Was the application to set aside properly served and within time?
[27] Section 290(2) of the Companies Act requires an application to set aside a statutory demand to be filed and served on the creditor within 10 working days of the date of service of the statutory demand. Pursuant to s 290(3):
No extension of time may be given for making or serving an application to have a statutory demand set aside, but, at the hearing of the application, the court may extend the time for compliance with the statutory demand.

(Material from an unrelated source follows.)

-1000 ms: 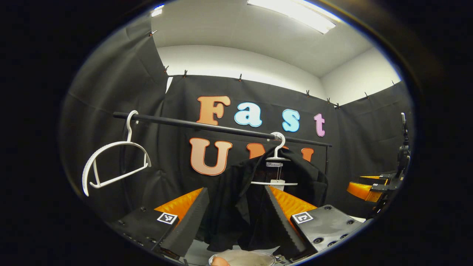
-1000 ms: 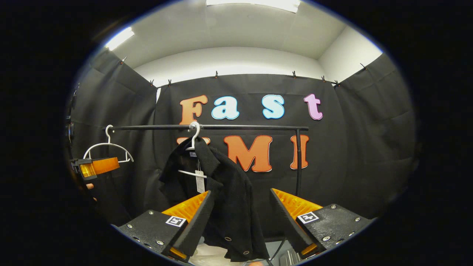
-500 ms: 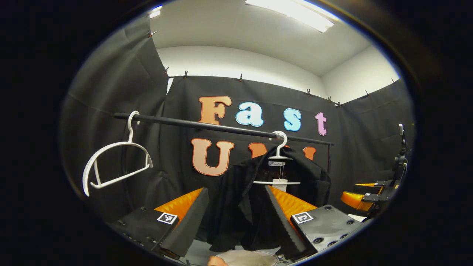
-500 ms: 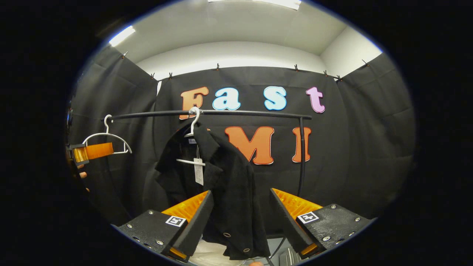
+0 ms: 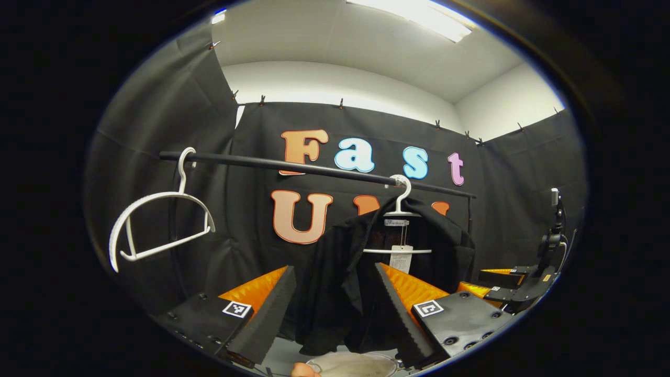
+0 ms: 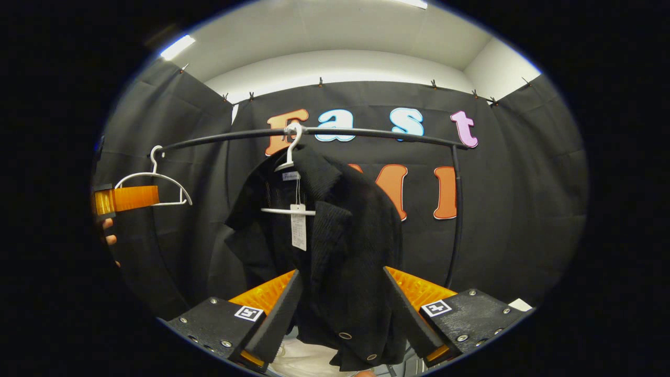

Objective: Grasp the clothes on the hanger with both hands and then place them into the laundry hamper below.

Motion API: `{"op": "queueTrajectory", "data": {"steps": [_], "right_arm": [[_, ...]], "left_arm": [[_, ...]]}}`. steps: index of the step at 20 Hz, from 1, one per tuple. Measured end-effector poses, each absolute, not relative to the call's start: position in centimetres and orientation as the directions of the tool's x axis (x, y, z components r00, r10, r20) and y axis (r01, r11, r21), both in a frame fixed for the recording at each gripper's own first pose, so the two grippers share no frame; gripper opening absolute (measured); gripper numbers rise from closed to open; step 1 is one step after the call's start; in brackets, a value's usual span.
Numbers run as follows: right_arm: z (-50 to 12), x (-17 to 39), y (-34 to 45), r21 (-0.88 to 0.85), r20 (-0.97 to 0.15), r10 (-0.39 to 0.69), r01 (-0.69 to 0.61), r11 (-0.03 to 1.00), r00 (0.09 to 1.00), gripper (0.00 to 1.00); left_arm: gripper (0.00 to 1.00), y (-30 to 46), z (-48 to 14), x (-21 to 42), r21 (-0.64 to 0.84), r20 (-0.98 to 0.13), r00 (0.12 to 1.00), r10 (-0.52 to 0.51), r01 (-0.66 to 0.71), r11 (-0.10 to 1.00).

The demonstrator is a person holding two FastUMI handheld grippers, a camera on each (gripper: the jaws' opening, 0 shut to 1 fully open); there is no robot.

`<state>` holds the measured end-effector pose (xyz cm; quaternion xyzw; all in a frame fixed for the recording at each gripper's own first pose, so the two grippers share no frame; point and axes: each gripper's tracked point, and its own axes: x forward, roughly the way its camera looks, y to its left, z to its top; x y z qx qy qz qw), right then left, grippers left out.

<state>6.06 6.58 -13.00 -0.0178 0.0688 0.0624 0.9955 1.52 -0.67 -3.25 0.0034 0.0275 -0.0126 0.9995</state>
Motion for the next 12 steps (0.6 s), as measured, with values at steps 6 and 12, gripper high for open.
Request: {"op": "queueTrajectory", "data": {"steps": [6,12], "right_arm": [[-15.4,9.0,6.4,-0.036,-0.170,0.073,-0.080,0.996,0.983,0.94],[-16.7,11.9,5.0,-0.005,-0.179,0.004,-0.005,1.000,0.984,0.93]], "left_arm": [[1.00,-0.6,-6.5,3.1,-0.021,-0.108,0.993,-0.054,0.052,0.998],[1.00,-1.4,-10.3,5.9,-0.030,-0.146,0.986,-0.075,0.071,0.997]]}}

[28] Land Haul submits that the application to set aside ought not to proceed because Aotearoa Forests failed to serve the application within the required time. Land Haul challenges three aspects of service:
(a)the mode of service;
(b)the timing of service; and
(c)that the affidavit filed in support was served without the exhibit bundle.
Mode of service
[29] The statutory demand recorded that the address for service for Land Haul was at the offices of the solicitors for Land Haul, setting out the physical address. The application to set aside was instead sent by email to the solicitors for Land Haul.
Timing of service
[30] Aotearoa Forests’ evidence is that the email purporting to serve the application was sent at around 4.53pm on 9 June 2022, the tenth working day after service of the demand. Land Haul’s evidence is that Land Haul’s solicitor was out of the office that day (and had an out of office reply recording that fact) and that their recollection was that the email was only opened between 5.15 pm and 5.30 pm. This was outside the hours of 9 am to 5 pm set out in r 6.5 of the High Court Rules 2016 (as referred to in r 19.12A).

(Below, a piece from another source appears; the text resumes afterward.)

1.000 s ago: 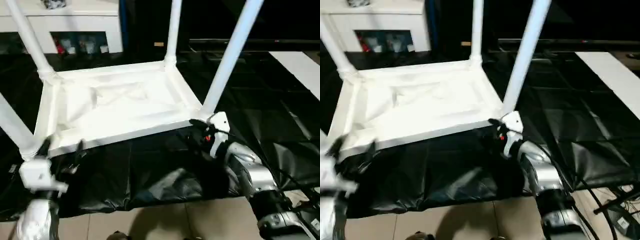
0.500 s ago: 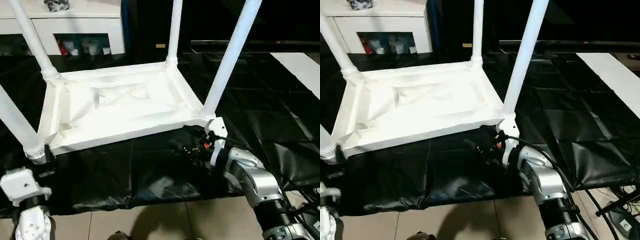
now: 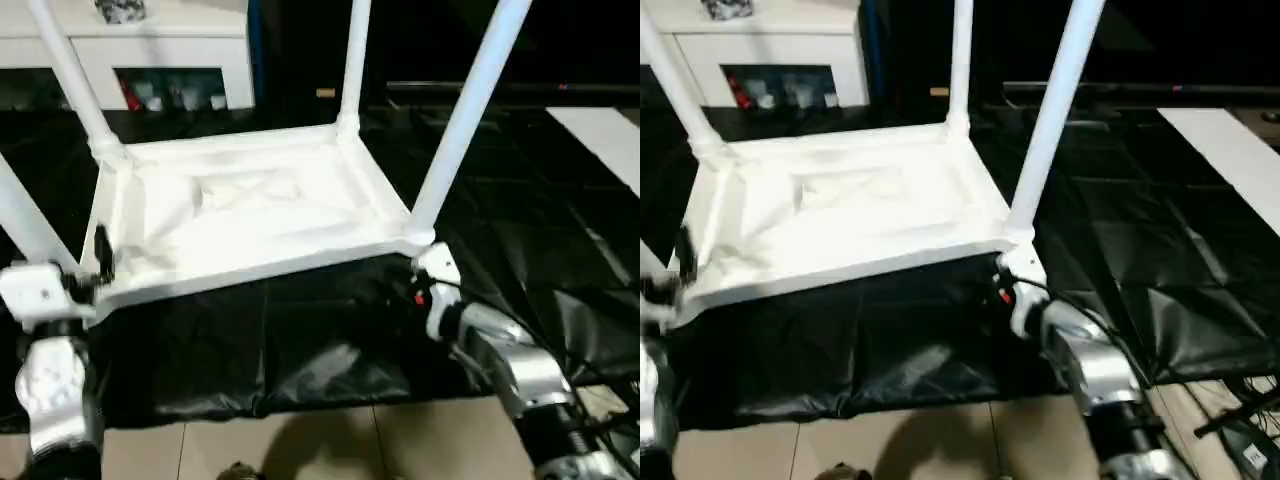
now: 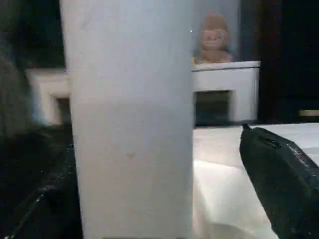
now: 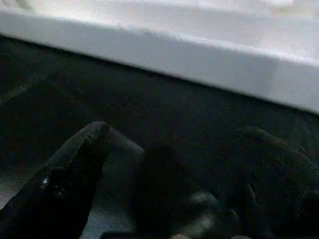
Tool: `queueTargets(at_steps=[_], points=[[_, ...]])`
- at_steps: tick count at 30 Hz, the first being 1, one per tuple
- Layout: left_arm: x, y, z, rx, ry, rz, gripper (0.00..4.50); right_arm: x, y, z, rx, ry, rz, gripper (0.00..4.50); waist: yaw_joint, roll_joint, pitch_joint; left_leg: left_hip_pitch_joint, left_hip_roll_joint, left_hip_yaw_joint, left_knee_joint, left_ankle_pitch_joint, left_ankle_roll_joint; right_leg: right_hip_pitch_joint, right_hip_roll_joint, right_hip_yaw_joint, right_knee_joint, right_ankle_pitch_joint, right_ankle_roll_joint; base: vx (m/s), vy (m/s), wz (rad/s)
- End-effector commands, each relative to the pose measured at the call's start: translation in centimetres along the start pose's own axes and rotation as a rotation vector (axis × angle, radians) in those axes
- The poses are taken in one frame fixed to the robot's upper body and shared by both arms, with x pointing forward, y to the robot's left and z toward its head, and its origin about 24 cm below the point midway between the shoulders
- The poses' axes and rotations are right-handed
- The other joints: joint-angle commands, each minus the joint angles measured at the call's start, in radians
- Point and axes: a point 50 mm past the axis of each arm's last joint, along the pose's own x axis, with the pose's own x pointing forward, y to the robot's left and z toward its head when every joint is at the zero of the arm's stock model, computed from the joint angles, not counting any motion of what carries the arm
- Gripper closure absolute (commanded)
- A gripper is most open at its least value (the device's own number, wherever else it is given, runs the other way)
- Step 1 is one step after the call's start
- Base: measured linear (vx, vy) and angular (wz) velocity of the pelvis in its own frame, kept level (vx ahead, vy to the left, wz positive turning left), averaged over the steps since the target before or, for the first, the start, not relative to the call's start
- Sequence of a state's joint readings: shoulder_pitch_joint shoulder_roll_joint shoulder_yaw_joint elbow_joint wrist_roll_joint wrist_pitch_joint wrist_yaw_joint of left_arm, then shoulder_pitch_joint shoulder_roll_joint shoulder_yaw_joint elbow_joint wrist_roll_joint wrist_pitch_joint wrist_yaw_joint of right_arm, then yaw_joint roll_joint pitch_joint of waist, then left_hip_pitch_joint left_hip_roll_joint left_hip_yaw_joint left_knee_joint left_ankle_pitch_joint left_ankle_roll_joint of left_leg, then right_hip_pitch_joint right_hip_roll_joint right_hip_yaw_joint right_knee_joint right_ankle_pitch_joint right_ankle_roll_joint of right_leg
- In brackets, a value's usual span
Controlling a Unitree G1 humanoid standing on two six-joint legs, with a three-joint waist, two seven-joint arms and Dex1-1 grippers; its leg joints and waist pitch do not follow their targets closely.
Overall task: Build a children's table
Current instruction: Rotate table base
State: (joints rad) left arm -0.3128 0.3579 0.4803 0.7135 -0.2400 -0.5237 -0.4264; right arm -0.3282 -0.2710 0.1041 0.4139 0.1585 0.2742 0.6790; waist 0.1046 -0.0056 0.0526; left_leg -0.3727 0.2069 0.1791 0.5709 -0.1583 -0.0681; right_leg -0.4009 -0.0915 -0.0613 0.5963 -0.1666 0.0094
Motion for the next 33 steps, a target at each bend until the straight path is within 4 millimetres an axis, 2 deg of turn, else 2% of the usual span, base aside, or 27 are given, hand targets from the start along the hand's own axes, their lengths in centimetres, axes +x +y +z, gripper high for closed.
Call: queueTargets(at_steps=[1, 2, 4, 5, 7, 8, 9, 10, 11, 12, 13, 14, 19, 20, 21, 22, 23, 24, 25, 26, 27, 28, 29, 30, 33], points=[[0.6, -0.9, -0.7, -0.124, 0.077, -0.185, 0.0, 0.0, -1.0, 0.4, -0.013, 0.004, -0.07, 0.07, 0.002, 0.017, -0.065, 0.023, 0.014, -0.001, -0.069, -0.375, -0.057, 0.023, -0.039, 0.034, -0.067, -0.292, -0.18, 0.0, 0.0, 0.0], [0.9, -0.9, -0.6, -0.176, 0.102, -0.267, 0.0, 0.0, -1.6, 0.5, -0.016, 0.004, -0.112, 0.07, 0.002, 0.012, -0.063, 0.025, 0.018, -0.001, -0.07, -0.383, -0.061, 0.021, -0.039, 0.034, -0.067, -0.298, -0.186, 0.0, 0.0, 0.0], [1.1, -1.0, -0.5, -0.198, 0.115, -0.33, 0.0, 0.1, -2.0, 0.7, -0.026, -0.001, -0.148, 0.07, 0.007, 0.015, -0.062, 0.028, 0.02, 0.0, -0.071, -0.397, -0.063, 0.019, -0.043, 0.035, -0.067, -0.313, -0.189, 0.0, 0.0, 0.0], [1.1, -1.1, -0.5, -0.216, 0.142, -0.396, 0.0, 0.2, -2.3, 0.8, -0.024, -0.006, -0.176, 0.07, 0.006, 0.01, -0.062, 0.026, 0.021, 0.0, -0.073, -0.398, -0.063, 0.022, -0.044, 0.035, -0.068, -0.319, -0.186, 0.0, 0.0, 0.0], [1.3, -1.4, -0.4, -0.232, 0.185, -0.524, 0.0, 0.3, -3.0, 1.3, -0.015, -0.028, -0.224, 0.07, 0.006, 0.015, -0.062, 0.028, 0.021, 0.0, -0.074, -0.393, -0.062, 0.021, -0.045, 0.037, -0.067, -0.333, -0.179, 0.0, 0.0, 0.0], [1.6, -1.7, -0.1, -0.256, 0.212, -0.604, 0.0, 0.5, -3.4, 1.8, -0.001, -0.042, -0.251, 0.07, 0.005, 0.007, -0.062, 0.029, 0.022, 0.001, -0.074, -0.388, -0.062, 0.022, -0.046, 0.037, -0.068, -0.334, -0.18, 0.0, 0.0, 0.0], [1.9, -2.0, 0.2, -0.273, 0.229, -0.662, 0.0, 0.5, -3.7, 2.1, 0.006, -0.053, -0.27, 0.07, 0.008, 0.014, -0.064, 0.031, 0.021, 0.002, -0.073, -0.375, -0.062, 0.02, -0.045, 0.038, -0.064, -0.315, -0.19, 0.0, 0.0, 0.0], [1.9, -2.0, 0.2, -0.273, 0.229, -0.662, 0.0, 0.5, -3.7, 2.1, 0.006, -0.053, -0.27, 0.07, 0.008, 0.015, -0.064, 0.032, 0.021, 0.003, -0.072, -0.375, -0.062, 0.019, -0.044, 0.038, -0.063, -0.307, -0.195, 0.0, 0.0, 0.0], [2.4, -2.3, 0.7, -0.292, 0.241, -0.732, 0.0, 0.7, -4.1, 2.6, 0.005, -0.063, -0.29, 0.07, 0.009, 0.013, -0.063, 0.027, 0.021, 0.003, -0.073, -0.374, -0.061, 0.024, -0.046, 0.038, -0.062, -0.296, -0.195, 0.0, 0.0, 0.0], [2.4, -2.3, 0.7, -0.292, 0.241, -0.732, 0.0, 0.7, -4.1, 2.6, 0.005, -0.063, -0.29, 0.07, 0.009, 0.013, -0.064, 0.028, 0.02, 0.003, -0.073, -0.37, -0.06, 0.025, -0.046, 0.038, -0.061, -0.297, -0.195, 0.0, 0.0, 0.0], [2.8, -3.6, 1.3, -0.333, 0.281, -0.869, 0.0, 1.1, -4.4, 2.9, 0.0, -0.049, -0.299, 0.07, 0.009, 0.021, -0.065, 0.03, 0.02, 0.003, -0.071, -0.366, -0.063, 0.024, -0.046, 0.038, -0.06, -0.298, -0.2, 0.0, 0.0, 0.0], [2.8, -3.9, 1.3, -0.339, 0.292, -0.897, 0.0, 1.2, -4.5, 2.9, 0.001, -0.042, -0.298, 0.07, 0.008, 0.02, -0.065, 0.03, 0.019, 0.003, -0.072, -0.367, -0.065, 0.024, -0.045, 0.037, -0.059, -0.299, -0.205, 0.0, 0.0, 0.0], [2.9, -6.9, 2.1, -0.381, 0.266, -1.062, 0.0, 2.1, -4.6, 2.2, -0.046, 0.037, -0.303, 0.07, 0.005, 0.014, -0.065, 0.023, 0.021, 0.005, -0.069, -0.342, -0.062, 0.031, -0.046, 0.037, -0.057, -0.266, -0.224, 0.0, 0.0, 0.0], [2.8, -7.7, 2.3, -0.391, 0.259, -1.102, 0.0, 2.3, -4.6, 2.0, -0.048, 0.052, -0.308, 0.07, 0.005, 0.003, -0.066, 0.021, 0.021, 0.006, -0.068, -0.32, -0.055, 0.034, -0.047, 0.037, -0.055, -0.259, -0.226, 0.0, 0.0, 0.0], [2.7, -8.4, 2.4, -0.398, 0.256, -1.135, 0.0, 2.5, -4.5, 2.0, -0.049, 0.059, -0.308, 0.07, 0.003, 0.005, -0.067, 0.02, 0.022, 0.006, -0.067, -0.306, -0.051, 0.036, -0.049, 0.037, -0.054, -0.256, -0.23, 0.0, 0.0, 0.0], [2.5, -9.0, 2.6, -0.413, 0.252, -1.169, 0.0, 2.7, -4.4, 2.0, -0.05, 0.06, -0.305, 0.07, 0.003, 0.002, -0.067, 0.021, 0.022, 0.008, -0.067, -0.3, -0.048, 0.035, -0.047, 0.036, -0.056, -0.253, -0.23, 0.0, 0.0, 0.0], [2.3, -9.8, 2.9, -0.445, 0.255, -1.224, 0.0, 3.0, -4.3, 2.1, -0.045, 0.056, -0.296, 0.07, 0.001, -0.001, -0.067, 0.016, 0.021, 0.008, -0.066, -0.286, -0.039, 0.038, -0.045, 0.036, -0.051, -0.251, -0.229, 0.0, 0.0, 0.0], [2.2, -10.2, 3.0, -0.455, 0.256, -1.245, 0.0, 3.2, -4.2, 2.2, -0.044, 0.055, -0.293, 0.07, 0.001, -0.003, -0.067, 0.019, 0.023, 0.01, -0.067, -0.291, -0.038, 0.036, -0.046, 0.037, -0.052, -0.257, -0.23, 0.0, 0.0, 0.0], [2.0, -10.6, 3.2, -0.465, 0.256, -1.272, 0.0, 3.3, -4.1, 2.2, -0.043, 0.054, -0.291, 0.07, 0.001, -0.002, -0.066, 0.019, 0.022, 0.01, -0.066, -0.29, -0.035, 0.035, -0.045, 0.037, -0.052, -0.261, -0.229, 0.0, 0.0, 0.0], [1.7, -11.2, 3.6, -0.484, 0.262, -1.319, 0.0, 3.6, -4.0, 2.4, -0.044, 0.053, -0.29, 0.07, -0.002, -0.008, -0.066, 0.019, 0.024, 0.013, -0.066, -0.281, -0.03, 0.034, -0.044, 0.037, -0.053, -0.257, -0.227, 0.0, 0.0, 0.0], [1.7, -11.2, 3.6, -0.484, 0.262, -1.319, 0.0, 3.6, -4.0, 2.4, -0.044, 0.053, -0.29, 0.07, -0.002, -0.007, -0.066, 0.018, 0.024, 0.012, -0.065, -0.276, -0.03, 0.036, -0.044, 0.037, -0.05, -0.254, -0.227, 0.0, 0.0, 0.0], [1.0, -12.6, 4.3, -0.536, 0.277, -1.408, 0.0, 4.0, -3.8, 2.7, -0.049, 0.047, -0.287, 0.07, -0.003, -0.009, -0.067, 0.019, 0.025, 0.014, -0.064, -0.272, -0.03, 0.035, -0.044, 0.038, -0.048, -0.249, -0.229, 0.0, 0.0, 0.0], [1.0, -12.6, 4.3, -0.536, 0.277, -1.408, 0.0, 4.0, -3.8, 2.7, -0.049, 0.047, -0.287, 0.07, -0.005, -0.008, -0.068, 0.017, 0.025, 0.012, -0.064, -0.264, -0.03, 0.037, -0.046, 0.037, -0.045, -0.244, -0.234, 0.0, 0.0, 0.0], [0.1, -13.7, 5.0, -0.606, 0.295, -1.502, 0.0, 4.4, -3.7, 3.0, -0.047, 0.037, -0.288, 0.07, -0.007, -0.008, -0.068, 0.018, 0.025, 0.015, -0.062, -0.257, -0.029, 0.035, -0.043, 0.038, -0.043, -0.236, -0.234, 0.0, 0.0, 0.0], [-0.7, -14.4, 5.5, -0.64, 0.311, -1.563, 0.0, 4.6, -3.6, 3.3, -0.055, 0.026, -0.284, 0.07, -0.013, -0.006, -0.066, 0.015, 0.022, 0.016, -0.062, -0.254, -0.027, 0.037, -0.038, 0.038, -0.043, -0.222, -0.235, 0.0, 0.0, 0.0]])
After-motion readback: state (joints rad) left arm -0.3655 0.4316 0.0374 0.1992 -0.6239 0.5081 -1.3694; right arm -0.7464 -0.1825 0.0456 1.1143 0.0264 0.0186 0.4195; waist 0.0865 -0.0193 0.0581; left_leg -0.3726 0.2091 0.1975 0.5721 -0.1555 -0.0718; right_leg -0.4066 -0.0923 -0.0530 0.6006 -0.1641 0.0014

Affidavit served without exhibits
[31] Third, the version of Mr Sun’s affidavit sent with the application by email did not include the exhibits. Aotearoa Forests explains that this was because the document was too large. A copy of the exhibits was provided to Land Haul’s solicitors on 10 June 2022.
Aotearoa Forests’ Submissions
[32] Aotearoa Forests submits that these three issues are technical defects and there is no prejudice, so the Court should exercise its powers pursuant to r 1.5 of the High Court Rules to cure any issues. In support of its submission that there is no prejudice, counsel points to the fact that Land Haul has now recorded its address for service on its notice of opposition as by email to its solicitors.

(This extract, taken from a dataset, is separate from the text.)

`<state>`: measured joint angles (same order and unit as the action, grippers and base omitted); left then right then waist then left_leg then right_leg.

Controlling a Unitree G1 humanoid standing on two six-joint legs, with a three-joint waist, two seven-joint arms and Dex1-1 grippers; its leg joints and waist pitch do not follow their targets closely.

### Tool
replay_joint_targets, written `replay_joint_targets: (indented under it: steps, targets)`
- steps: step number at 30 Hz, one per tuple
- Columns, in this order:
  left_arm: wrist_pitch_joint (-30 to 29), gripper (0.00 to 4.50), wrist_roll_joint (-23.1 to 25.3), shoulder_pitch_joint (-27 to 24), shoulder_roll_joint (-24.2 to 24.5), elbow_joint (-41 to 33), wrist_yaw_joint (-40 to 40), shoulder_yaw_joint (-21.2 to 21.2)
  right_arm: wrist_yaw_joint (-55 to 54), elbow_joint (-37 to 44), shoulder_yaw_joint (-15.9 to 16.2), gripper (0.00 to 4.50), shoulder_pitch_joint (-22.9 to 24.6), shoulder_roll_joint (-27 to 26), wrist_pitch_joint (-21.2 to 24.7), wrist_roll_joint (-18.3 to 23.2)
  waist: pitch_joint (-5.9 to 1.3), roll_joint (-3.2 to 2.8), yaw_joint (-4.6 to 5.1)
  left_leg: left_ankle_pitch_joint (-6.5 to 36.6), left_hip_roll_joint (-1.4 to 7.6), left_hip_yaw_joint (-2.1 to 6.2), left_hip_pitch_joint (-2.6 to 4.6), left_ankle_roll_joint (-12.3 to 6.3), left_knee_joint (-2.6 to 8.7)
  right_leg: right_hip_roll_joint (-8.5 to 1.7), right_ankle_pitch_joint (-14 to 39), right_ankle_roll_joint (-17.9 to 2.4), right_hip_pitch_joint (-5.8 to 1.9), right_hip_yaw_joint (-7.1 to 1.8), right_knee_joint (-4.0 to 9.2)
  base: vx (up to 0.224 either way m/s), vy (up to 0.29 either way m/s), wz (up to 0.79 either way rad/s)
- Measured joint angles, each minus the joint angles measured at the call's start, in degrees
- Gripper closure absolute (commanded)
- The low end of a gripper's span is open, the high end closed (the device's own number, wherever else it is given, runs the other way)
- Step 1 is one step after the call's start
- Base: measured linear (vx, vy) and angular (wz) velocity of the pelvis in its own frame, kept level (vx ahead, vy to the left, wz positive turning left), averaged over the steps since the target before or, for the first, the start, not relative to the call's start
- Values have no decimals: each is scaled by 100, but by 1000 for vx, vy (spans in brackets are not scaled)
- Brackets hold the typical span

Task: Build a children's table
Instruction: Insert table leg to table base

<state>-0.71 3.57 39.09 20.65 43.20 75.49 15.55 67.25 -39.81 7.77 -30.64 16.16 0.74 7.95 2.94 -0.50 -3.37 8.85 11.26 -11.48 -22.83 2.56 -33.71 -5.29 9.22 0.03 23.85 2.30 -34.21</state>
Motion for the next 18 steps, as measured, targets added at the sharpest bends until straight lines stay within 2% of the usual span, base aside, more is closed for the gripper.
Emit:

[33] Counsel for Aotearoa Forests further submits that prior to changes to the High Court Rules in 2009, an application to set aside a statutory demand could only be served on a company in accordance with the provisions of s 387(1) of the Companies Act. The Companies Act was considered an exclusive regime so there was no ability for the Court to cure any defect in service through the application of the High Court Rules because the issue was not one of compliance with the High Court Rules, but with the Companies Act.1
[34] Aotearoa Forests says, however, that in 2009 two significant changes were made to the High Court Rules:
(a)rule 19.12A was introduced, providing a standalone method of service for applications to set aside statutory demands under the High Court Rules, with such an application able to be served at the address shown in the statutory demand, in accordance with r 6.5; and
(b)rule 6.12(1) (previously r 198(1) of the High Court Rules 1986) was amended to provide that “[a] document may be served on a company incorporated under the Companies Act 1993 in accordance with section
1 Livi Investments Ltd v Butler Gilpat Ltd (1998) 11 PRNZ 680 (HC); Arzan Investments Ltd v Beresford Apartments Ltd (2003) 16 PRNZ 825 (HC).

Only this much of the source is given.